Consumer Electronics

Qualcomm Slams Investors With New Targets (QCOM, QQQQ)

Qualcomm Inc. (NASDAQ: QCOM) is falling into the category of the stocks we wanted to avoid this earnings season.  That category is companies with mediocre or poor earnings reports after shares have risen considerably from last year’s lows.  The company was expected by most to have very strong earnings based upon the CDMA push and the push into more and more smartphones.  Tonight’s action may be unforgivable considering how many were expecting strong earnings.

The maker of the Snapdragon chipsets for smartphones said its net income more than doubled, but much of that came from investment income.  Net income was $841 million, or $0.50 EPS.  The non-GAAP earnings used by analysts was $0.62 EPS. Revenue was up about 6% to $2.67 billion.  The Thomson Reuters consensus data had estimates of $0.56 EPS on $2.7 billion in revenues.  Qualcomm ended with cash and equivalents and marketable securities of about $18.9 billion at the end of this last quarter.

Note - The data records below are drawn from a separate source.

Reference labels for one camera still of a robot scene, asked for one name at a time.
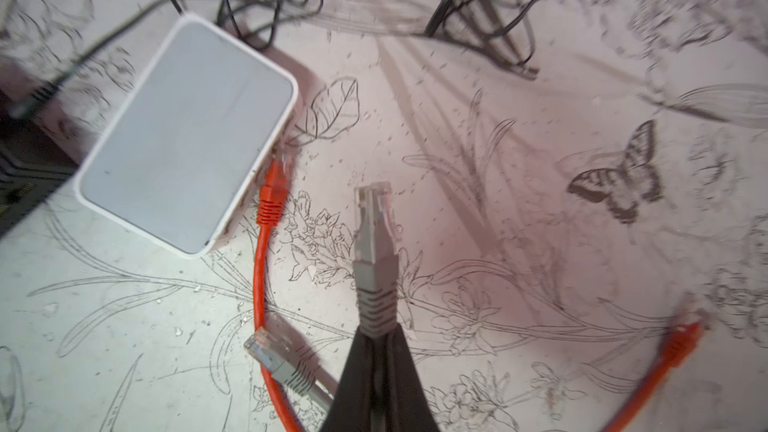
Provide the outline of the black network switch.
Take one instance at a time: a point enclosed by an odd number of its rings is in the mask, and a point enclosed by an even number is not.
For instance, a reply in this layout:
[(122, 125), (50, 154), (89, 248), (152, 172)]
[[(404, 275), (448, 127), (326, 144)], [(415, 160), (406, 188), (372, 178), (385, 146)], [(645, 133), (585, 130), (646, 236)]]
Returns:
[(76, 170), (77, 164), (33, 123), (1, 124), (1, 237)]

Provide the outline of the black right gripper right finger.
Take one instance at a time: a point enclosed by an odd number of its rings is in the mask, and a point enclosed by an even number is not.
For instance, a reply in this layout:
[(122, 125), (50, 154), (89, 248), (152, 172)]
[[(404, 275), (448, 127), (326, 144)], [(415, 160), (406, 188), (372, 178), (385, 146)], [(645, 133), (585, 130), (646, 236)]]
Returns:
[(400, 325), (385, 340), (384, 415), (386, 431), (439, 431)]

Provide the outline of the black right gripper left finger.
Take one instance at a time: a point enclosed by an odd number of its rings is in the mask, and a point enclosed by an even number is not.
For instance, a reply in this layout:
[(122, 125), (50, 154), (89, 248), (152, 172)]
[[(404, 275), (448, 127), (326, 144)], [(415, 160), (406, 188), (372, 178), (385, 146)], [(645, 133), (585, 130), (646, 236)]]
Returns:
[(372, 429), (373, 372), (373, 342), (357, 329), (320, 432), (363, 432)]

What is hard to fathom here is that a subdued recovery and a slow return of the economies in Europe and Japan matched by a greater demand for cheaper and cheaper phones were going to make the company hit the ‘*69’ on revenue targets.  The recent hype around smartphones and the inclusion of its chips in many netbooks and tablet-type devices at CES just makes this baffling.  Jim Cramer had this pegged as a mobile web winner, but that turns out to not be the entire case.  We even saw two very positive analyst calls at the start of this month based upon much of the same expectations.

For the coming quarter, Qualcomm sees $0.49 to $0.53 EPS on revenue of $2.4 to $2.6 billion, but Thomson Reuters had estimates of $0.57 EPS and $2.75 billion in revenues.  The earlier sales range was $10.5 to $11.3 billion for the fiscal year 2010, but the company is now targeting $10.4 to $11 billion in revenue.  The good news is that the firm maintained its $2.10 to $2.30 EPS targets for 2010 that it had previously offered.  The bad news is that Thomson Reuters consensus data was at $2.26 EPS and $11.06 billion in revenues.

The estimates are not changing so much for the devices in CDMA and WCDMA units.  But today’s forecast is one of its sell-thru prices.  The company was previously looking for average sale prices of $189 per unit.  The new figure is $181 per unit, representing a drop of 4.2% per unit in pricing.  It seems that the thriftiness of consumers is running all the way up the chain.  Sell more for less, or they go elsewhere.

Shares closed up 0.66% at $47.20 versus a prior 52-week range of $32.64 to $49.80.  Shares are down 10.5% at $42.30 as of 5:23 PM EST.  This is a huge disappointment all around.  Perhaps the issue keeping this from looking even worse tonight is that QUALCOMM’s move from trough to peak was ‘only 50%’ in the last year.  That is actually tame for many key tech stocks.  Even the PowerShares QQQ (NASDAQ: QQQQ) have moved 82% from trough to peak over the trailing 52-week period.

There is just no way to paint this guidance in a very positive light other than hoping that Paul Jacobs is just sandbagging guidance to make the targets easier to hit.